Every entry below should be written out exactly, and no image should appear.

START Material supplied

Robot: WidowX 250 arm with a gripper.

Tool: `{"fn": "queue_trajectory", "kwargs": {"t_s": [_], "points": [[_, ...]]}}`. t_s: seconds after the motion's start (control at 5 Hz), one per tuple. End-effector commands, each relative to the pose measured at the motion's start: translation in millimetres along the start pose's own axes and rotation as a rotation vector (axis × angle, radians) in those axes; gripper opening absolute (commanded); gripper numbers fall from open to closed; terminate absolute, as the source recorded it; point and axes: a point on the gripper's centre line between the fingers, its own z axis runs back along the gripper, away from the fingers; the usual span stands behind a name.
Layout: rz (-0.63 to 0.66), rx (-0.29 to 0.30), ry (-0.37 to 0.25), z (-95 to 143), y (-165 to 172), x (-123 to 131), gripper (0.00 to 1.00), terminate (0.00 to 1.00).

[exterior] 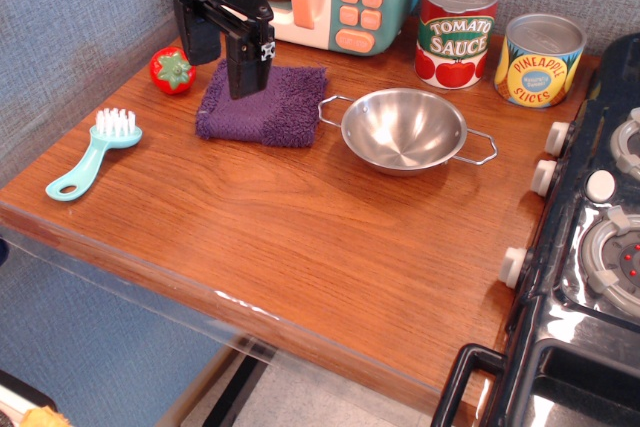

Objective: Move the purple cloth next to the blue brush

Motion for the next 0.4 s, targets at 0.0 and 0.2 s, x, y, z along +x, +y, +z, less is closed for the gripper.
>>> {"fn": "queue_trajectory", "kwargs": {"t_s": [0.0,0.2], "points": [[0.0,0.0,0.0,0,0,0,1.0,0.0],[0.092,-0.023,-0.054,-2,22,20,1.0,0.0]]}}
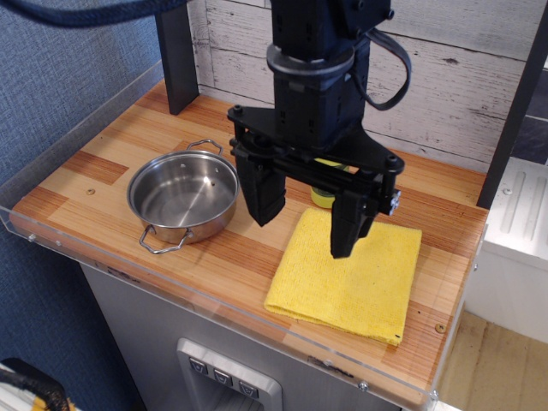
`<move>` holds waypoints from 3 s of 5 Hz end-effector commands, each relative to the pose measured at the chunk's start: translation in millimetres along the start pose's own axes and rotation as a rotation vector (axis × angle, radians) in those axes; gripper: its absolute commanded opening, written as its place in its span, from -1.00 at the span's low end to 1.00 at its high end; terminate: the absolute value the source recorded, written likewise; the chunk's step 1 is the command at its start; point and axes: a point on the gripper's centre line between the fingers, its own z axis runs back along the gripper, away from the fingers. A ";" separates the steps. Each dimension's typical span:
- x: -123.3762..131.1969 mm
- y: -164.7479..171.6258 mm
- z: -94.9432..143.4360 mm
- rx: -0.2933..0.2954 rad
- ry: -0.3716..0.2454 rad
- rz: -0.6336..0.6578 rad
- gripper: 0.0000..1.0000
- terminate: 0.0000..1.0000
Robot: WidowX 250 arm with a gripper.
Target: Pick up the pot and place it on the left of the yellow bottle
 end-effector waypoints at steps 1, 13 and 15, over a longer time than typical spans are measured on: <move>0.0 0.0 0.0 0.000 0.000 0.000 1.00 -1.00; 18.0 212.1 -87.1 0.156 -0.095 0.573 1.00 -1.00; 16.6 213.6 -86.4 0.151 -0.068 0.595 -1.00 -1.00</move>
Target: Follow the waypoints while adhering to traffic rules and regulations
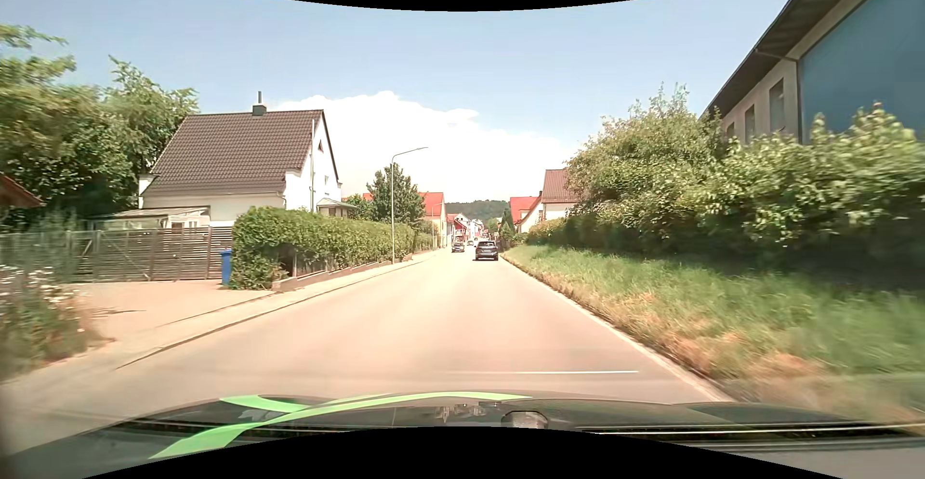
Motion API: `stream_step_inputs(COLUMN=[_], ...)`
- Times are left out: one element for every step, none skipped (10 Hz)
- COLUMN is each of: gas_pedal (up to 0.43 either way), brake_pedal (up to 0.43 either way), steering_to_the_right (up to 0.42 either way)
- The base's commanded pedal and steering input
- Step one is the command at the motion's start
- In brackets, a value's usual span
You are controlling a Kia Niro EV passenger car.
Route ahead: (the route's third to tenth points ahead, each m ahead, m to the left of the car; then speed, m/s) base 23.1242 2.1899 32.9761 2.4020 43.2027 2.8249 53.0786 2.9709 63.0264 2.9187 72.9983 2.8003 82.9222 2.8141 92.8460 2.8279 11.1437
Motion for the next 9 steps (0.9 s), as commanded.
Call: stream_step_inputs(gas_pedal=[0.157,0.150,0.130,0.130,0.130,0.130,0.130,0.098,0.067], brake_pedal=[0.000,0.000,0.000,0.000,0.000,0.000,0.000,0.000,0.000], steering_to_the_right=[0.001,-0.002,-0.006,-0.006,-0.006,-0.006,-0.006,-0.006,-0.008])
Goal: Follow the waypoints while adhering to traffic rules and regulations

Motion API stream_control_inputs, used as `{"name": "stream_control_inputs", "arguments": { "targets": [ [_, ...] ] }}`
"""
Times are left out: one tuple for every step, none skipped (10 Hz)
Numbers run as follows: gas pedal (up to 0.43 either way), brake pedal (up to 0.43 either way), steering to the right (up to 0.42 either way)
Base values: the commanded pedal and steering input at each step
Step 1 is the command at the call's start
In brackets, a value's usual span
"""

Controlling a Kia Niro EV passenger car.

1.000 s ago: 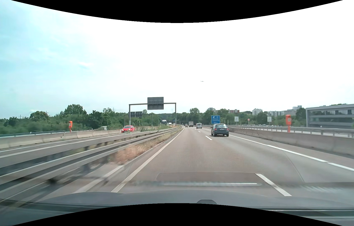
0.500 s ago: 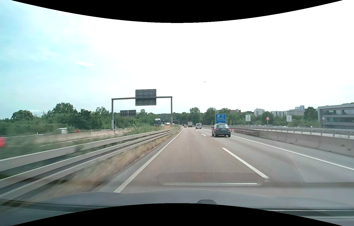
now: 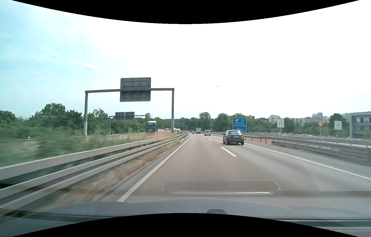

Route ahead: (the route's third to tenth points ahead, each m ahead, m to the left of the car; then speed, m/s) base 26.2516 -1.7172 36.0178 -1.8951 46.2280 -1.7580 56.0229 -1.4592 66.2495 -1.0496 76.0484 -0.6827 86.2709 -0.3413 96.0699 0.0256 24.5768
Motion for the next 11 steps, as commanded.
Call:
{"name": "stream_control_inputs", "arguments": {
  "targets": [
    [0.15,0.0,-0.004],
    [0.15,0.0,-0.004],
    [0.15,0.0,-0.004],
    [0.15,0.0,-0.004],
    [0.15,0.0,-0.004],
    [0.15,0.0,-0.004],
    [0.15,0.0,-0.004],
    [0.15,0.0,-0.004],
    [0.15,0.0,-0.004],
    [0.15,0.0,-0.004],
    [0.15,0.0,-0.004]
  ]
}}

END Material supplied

* Answer for the task:
Robot: WidowX 250 arm with a gripper.

Tool: `{"fn": "queue_trajectory", "kwargs": {"t_s": [_], "points": [[_, ...]]}}`. t_s: seconds after the motion's start (control at 5 Hz), one per tuple. End-effector commands, each relative to the pose measured at the motion's start: translation in millimetres along the start pose's own axes and rotation as a rotation vector (axis × angle, radians) in those axes; gripper opening absolute (commanded); gripper numbers fall from open to closed; terminate absolute, as the source recorded it; point and axes: a point on the gripper's centre line between the fingers, its own z axis runs back along the gripper, away from the fingers; the usual span stands behind a name.
Layout: rz (-0.63 to 0.66), rx (-0.29 to 0.30), ry (-0.37 to 0.25), z (-95 to 143), y (-165 to 172), x (-123 to 131), gripper (0.00 to 1.00), terminate (0.00 to 1.00).

[exterior] 

Objective: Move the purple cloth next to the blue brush

Motion for the next 0.4 s, targets at 0.0 and 0.2 s, x, y, z along +x, +y, +z, less is closed for the gripper.
>>> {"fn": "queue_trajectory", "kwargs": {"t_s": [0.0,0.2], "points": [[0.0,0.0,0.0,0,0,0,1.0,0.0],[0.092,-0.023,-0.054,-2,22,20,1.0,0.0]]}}
`<move>` holds waypoints from 3 s of 5 Hz end-effector commands, each relative to the pose measured at the chunk's start: translation in millimetres along the start pose's own axes and rotation as a rotation vector (axis × angle, radians) in those axes; gripper: its absolute commanded opening, written as its place in its span, from -1.00 at the span's low end to 1.00 at its high end; terminate: the absolute value the source recorded, written likewise; the chunk's step 1 is the command at its start; point and axes: a point on the gripper's centre line between the fingers, its own z axis runs back along the gripper, away from the fingers. A ";" separates the steps. Each dimension's typical span:
- x: -123.3762..131.1969 mm
- y: -164.7479..171.6258 mm
- z: -94.9432..143.4360 mm
- rx: -0.2933..0.2954 rad
- ry: -0.3716..0.2454 rad
- rz: -0.6336..0.6578 rad
- gripper: 0.0000..1.0000
- terminate: 0.0000..1.0000
Robot: WidowX 250 arm with a gripper.
Target: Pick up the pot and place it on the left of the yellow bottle
 end-effector waypoints at steps 1, 13 and 15, over a longer time than typical spans are measured on: <move>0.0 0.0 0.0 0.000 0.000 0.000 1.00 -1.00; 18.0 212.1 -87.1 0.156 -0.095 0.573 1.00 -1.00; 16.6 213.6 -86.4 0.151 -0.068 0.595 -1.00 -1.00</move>
Target: Follow the waypoints while adhering to traffic rules and regulations
Motion API: `stream_step_inputs(COLUMN=[_], ...)`
- Times are left out: one element for every step, none skipped (10 Hz)
- COLUMN is each of: gas_pedal (up to 0.43 either way), brake_pedal (up to 0.43 either way), steering_to_the_right (up to 0.42 either way)
- The base's commanded pedal and steering input
- Step one is the command at the motion's start
- In brackets, a value's usual span
You are controlling a Kia Niro EV passenger car.
Route ahead: (the route's third to tenth points ahead, each m ahead, m to the left of the car; then speed, m/s) base 23.1242 2.1899 32.9761 2.4020 43.2027 2.8249 53.0786 2.9709 63.0264 2.9187 72.9983 2.8003 82.9222 2.8141 92.8460 2.8279 11.1437
Motion for the next 9 steps (0.9 s), as commanded.
Call: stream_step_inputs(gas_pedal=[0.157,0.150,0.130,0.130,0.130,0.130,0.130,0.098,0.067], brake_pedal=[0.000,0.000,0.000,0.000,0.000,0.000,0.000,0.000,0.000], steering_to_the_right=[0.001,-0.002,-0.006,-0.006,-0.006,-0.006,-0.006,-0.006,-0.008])
Goal: Follow the waypoints while adhering to traffic rules and regulations

Motion API stream_control_inputs, used as `{"name": "stream_control_inputs", "arguments": { "targets": [ [_, ...] ] }}`
"""
Times are left out: one tuple for every step, none skipped (10 Hz)
Numbers run as follows: gas pedal (up to 0.43 either way), brake pedal (up to 0.43 either way), steering to the right (up to 0.42 either way)
Base values: the commanded pedal and steering input at each step
Step 1 is the command at the call's start
In brackets, a value's usual span
"""

Controlling a Kia Niro EV passenger car.

1.000 s ago: 
0.500 s ago: 
now: 

Route ahead: (the route's third to tenth points ahead, each m ahead, m to the left of the car; then speed, m/s) base 26.2516 -1.7172 36.0178 -1.8951 46.2280 -1.7580 56.0229 -1.4592 66.2495 -1.0496 76.0484 -0.6827 86.2709 -0.3413 96.0699 0.0256 24.5768
Motion for the next 11 steps, as commanded.
Call:
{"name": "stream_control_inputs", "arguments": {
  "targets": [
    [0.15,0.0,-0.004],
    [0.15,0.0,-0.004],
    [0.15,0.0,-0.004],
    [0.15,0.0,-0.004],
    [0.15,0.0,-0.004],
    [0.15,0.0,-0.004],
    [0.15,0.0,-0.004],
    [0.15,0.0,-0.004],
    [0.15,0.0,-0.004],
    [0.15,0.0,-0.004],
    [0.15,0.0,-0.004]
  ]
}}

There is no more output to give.